→ **WORK TASK**:
Could every line below be written out exactly as it appears?

→ **INPUT DATA**:

=== Begin Enclosure ===

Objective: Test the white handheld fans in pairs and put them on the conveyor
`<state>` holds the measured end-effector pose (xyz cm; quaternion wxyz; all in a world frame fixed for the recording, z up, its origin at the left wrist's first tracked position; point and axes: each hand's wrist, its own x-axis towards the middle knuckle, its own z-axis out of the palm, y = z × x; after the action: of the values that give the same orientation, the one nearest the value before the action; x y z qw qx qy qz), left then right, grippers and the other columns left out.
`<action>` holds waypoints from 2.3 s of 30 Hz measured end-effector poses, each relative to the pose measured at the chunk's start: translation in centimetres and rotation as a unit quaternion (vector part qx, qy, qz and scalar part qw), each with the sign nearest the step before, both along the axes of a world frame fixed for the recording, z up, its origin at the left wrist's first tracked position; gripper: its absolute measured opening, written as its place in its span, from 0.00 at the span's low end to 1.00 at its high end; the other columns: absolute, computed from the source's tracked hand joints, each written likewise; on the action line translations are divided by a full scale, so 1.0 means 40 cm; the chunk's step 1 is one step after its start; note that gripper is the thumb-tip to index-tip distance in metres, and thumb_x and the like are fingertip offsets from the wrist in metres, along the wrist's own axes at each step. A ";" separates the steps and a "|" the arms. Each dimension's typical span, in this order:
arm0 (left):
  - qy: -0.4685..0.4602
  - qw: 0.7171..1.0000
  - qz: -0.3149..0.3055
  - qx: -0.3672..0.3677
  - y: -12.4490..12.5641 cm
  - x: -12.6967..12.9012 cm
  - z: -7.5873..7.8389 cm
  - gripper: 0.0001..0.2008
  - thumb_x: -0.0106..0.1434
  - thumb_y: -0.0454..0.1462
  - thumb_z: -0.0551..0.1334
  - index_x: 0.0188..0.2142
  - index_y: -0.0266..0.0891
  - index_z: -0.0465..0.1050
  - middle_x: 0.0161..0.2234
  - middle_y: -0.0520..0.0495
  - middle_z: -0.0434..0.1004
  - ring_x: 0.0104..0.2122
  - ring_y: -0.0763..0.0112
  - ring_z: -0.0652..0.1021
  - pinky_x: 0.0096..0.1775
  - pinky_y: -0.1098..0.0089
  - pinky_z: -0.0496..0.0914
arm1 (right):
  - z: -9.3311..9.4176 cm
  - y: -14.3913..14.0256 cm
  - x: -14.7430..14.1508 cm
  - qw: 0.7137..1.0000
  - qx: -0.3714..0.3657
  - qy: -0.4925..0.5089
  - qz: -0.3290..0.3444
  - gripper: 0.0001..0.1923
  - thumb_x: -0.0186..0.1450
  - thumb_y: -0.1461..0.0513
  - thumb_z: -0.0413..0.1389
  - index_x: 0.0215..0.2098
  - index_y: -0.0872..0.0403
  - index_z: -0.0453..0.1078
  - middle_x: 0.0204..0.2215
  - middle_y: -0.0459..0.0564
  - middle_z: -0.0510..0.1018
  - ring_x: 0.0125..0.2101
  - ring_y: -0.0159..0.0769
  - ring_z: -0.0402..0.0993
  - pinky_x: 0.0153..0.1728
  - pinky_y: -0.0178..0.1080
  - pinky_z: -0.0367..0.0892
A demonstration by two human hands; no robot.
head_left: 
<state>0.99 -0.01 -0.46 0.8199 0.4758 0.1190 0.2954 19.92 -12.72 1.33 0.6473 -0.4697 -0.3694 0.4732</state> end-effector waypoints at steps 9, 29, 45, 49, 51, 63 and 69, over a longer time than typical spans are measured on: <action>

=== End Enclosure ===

→ **OUTPUT OF THE EXERCISE**:
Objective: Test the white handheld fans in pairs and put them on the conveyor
`<state>` holds the measured end-effector pose (xyz cm; quaternion wxyz; all in a world frame fixed for the recording, z up, its origin at the left wrist's first tracked position; point and axes: each hand's wrist, its own x-axis towards the middle knuckle, its own z-axis out of the palm, y = z × x; after the action: of the values that give the same orientation, the one nearest the value before the action; x y z qw qx qy qz), left then right, grippers and the other columns left out.
`<action>` holds waypoints from 2.3 s of 30 Hz measured end-effector poses, each relative to the pose measured at the chunk's start: translation in centimetres and rotation as a unit quaternion (vector part qx, qy, qz and scalar part qw), each with the sign nearest the step before, both along the axes of a world frame fixed for the recording, z up, its origin at the left wrist's first tracked position; gripper: its absolute measured opening, written as its place in its span, from 0.00 at the span's low end to 1.00 at its high end; the other columns: absolute, computed from the source's tracked hand joints, each written likewise; on the action line translations are divided by a full scale, so 1.0 means 40 cm; the chunk's step 1 is one step after its start; note that gripper is the thumb-tip to index-tip distance in metres, and thumb_x and the like are fingertip offsets from the wrist in metres, along the wrist's own axes at each step. A ";" separates the steps and a "|" the arms. Each dimension's typical span, in this order:
arm0 (left):
  - qy: -0.4685..0.4602
  - qw: 0.7171..1.0000
  - qz: -0.3149..0.3055
  - qx: -0.3672..0.3677
  - y: -12.4490..12.5641 cm
  - x: -12.6967..12.9012 cm
  - z: -7.5873..7.8389 cm
  - gripper: 0.0001..0.2008
  - thumb_x: -0.0106..0.1434
  - thumb_y: -0.0454..0.1462
  - thumb_z: -0.0551..0.1334
  - index_x: 0.0188..0.2142
  - index_y: -0.0266..0.0891
  - index_z: -0.0465..0.1050
  - middle_x: 0.0161..0.2234
  - middle_y: -0.0520..0.0495
  - middle_z: -0.0434..0.1004
  - ring_x: 0.0104..0.2122
  - ring_y: -0.0763..0.0112
  - ring_z: -0.0652..0.1021
  - pinky_x: 0.0096..0.1775
  - pinky_y: -0.1098..0.0089
  - pinky_z: -0.0496..0.0914
arm1 (right):
  - z: -9.3311..9.4176 cm
  - y: -14.3913..14.0256 cm
  - x: -14.7430..14.1508 cm
  - qw: 0.7137..1.0000
  - qx: -0.3714..0.3657
  - qy: -0.4925..0.5089
  - qz: -0.3290..0.3444
  - gripper: 0.0001..0.1923
  - thumb_x: -0.0186..0.1450
  - thumb_y: -0.1461..0.0513
  - thumb_z: -0.0413..0.1389
  - index_x: 0.0215..0.2098
  - index_y: -0.0872..0.0403
  - index_z: -0.0453..0.1078
  - middle_x: 0.0204..0.2215
  - middle_y: -0.0459..0.0564
  - middle_z: -0.0510..0.1018
  - ring_x: 0.0125..0.2101
  - ring_y: -0.0159..0.0769
  - ring_z: -0.0402..0.0993
  - pinky_x: 0.0153..0.1728
  - pinky_y: -0.0178..0.1080
  - pinky_z: -0.0367..0.0892
A demonstration by two human hands; no robot.
head_left: 
<state>0.99 -0.01 -0.46 0.8199 0.4758 0.1190 0.2954 19.92 -12.72 1.33 0.6473 -0.4697 -0.3694 0.4732</state> end-effector waypoints at steps 9, 29, 45, 49, 51, 63 and 69, over a longer time than typical spans are measured on: <action>

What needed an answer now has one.